Developing P2P Protocols across NAT
Network address translators (NATs) are something every software engineer has heard of, not to mention networking professionals. NAT has become as ubiquitous as the Cisco router in networking terms.
Fundamentally, a NAT device allows multiple machines to communicate with the Internet using a single globally unique IP address, effectively solving the scarce IPv4 address space problem. Though not a long-term solution, as originally envisaged in 1994, for better or worse, NAT technology is here to stay, even when IPv6 addresses become common. This is partly because IPv6 has to coexist with IPv4, and one of the ways to achieve that is by using NAT technology.
This article is not so much a description of how a NAT works. There already is an excellent article on this subject by Geoff Huston (see the on-line Resources). It is quite comprehensive, though plenty of other resources are available on the Internet as well.
This article discusses a possible solution to solving the NAT problem for P2P protocols.
NAT breaks the Internet more than it makes it. I may sound harsh here, but ask any peer-to-peer application developer, especially the VoIP folks, and they will tell you why.
For instance, you never can do Web hosting behind a NAT device. At least, not without sufficient tweaking. Not only that, you cannot run any service such as FTP or rsync or any public service through a NAT device. This can be solved by obtaining a globally unique IP address and configuring the NAT device to bypass traffic originating from that particular IP.

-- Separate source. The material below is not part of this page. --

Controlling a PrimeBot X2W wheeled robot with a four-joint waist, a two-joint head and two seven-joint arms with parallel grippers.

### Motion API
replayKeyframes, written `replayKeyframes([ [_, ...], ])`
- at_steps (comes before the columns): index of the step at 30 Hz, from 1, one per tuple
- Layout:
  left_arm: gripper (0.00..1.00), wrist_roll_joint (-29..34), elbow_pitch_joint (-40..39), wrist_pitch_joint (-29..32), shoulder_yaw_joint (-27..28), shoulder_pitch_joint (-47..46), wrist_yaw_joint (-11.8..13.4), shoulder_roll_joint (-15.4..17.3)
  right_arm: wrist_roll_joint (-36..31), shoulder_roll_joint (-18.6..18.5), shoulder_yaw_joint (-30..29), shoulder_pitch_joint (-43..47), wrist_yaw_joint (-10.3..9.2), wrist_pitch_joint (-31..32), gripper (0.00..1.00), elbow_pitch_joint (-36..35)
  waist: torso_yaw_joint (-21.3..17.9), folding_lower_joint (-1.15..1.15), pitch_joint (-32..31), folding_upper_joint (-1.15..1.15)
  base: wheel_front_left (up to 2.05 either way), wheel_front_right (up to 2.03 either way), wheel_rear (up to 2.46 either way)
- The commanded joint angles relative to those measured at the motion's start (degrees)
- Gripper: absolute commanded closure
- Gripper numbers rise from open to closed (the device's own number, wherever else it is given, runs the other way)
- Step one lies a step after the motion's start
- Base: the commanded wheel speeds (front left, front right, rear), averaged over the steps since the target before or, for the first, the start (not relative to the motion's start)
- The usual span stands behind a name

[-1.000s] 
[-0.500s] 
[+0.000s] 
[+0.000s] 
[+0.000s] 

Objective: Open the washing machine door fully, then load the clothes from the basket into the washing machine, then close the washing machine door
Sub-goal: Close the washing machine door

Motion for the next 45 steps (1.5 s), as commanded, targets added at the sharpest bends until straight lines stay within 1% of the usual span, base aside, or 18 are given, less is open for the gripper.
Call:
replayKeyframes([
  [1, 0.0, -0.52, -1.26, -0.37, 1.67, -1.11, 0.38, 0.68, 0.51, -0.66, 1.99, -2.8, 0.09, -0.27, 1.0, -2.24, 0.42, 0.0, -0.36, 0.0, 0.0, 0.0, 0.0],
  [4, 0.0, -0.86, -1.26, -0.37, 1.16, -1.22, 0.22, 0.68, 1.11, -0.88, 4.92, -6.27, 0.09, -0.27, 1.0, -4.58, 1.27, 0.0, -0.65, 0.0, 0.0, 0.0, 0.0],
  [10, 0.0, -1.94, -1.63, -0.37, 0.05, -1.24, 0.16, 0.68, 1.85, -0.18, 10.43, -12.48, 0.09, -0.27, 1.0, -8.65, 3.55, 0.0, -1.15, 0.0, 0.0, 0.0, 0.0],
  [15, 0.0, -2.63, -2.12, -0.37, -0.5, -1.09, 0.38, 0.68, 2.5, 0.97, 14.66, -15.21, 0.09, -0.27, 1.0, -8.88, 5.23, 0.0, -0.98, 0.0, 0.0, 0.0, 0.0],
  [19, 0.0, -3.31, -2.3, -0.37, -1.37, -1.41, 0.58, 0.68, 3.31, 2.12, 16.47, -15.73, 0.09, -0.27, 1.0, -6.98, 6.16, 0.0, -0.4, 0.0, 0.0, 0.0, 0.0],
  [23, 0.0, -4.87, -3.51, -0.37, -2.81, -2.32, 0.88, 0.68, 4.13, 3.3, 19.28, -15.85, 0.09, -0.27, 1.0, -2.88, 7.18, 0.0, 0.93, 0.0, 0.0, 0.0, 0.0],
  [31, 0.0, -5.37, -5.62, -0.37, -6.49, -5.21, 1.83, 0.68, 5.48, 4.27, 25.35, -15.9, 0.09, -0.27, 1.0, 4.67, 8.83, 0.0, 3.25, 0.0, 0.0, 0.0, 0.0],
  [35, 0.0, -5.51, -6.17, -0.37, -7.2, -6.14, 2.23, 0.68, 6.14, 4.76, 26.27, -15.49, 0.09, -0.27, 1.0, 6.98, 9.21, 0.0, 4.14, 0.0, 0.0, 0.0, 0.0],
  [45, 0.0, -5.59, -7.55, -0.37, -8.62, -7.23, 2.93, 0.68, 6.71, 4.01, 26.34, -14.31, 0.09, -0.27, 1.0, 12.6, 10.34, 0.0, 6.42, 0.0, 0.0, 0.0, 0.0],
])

But, the particularly hairy issue with NATed IP addresses is that you can't access machines behind a NAT, simply because you won't even know that a NAT exists in between. By and large, NAT is designed to be transparent, and it remains so. Even if you know there is a NAT device, NAT will let traffic reach the appropriate private IP only if there is mapping between the private IP/TCP or UDP port number with the NAT's public IP/TCP or UDP port number. And, this mapping is created only when traffic originates from the private IP to the Internet—not vice versa.
To make things more complicated, NAT simply drops all unsolicited traffic coming from the Internet to the private hosts. Though this feature arguably adds a certain degree of security through obscurity, it creates more problems than it solves, at least from the perspective of the future of the Internet.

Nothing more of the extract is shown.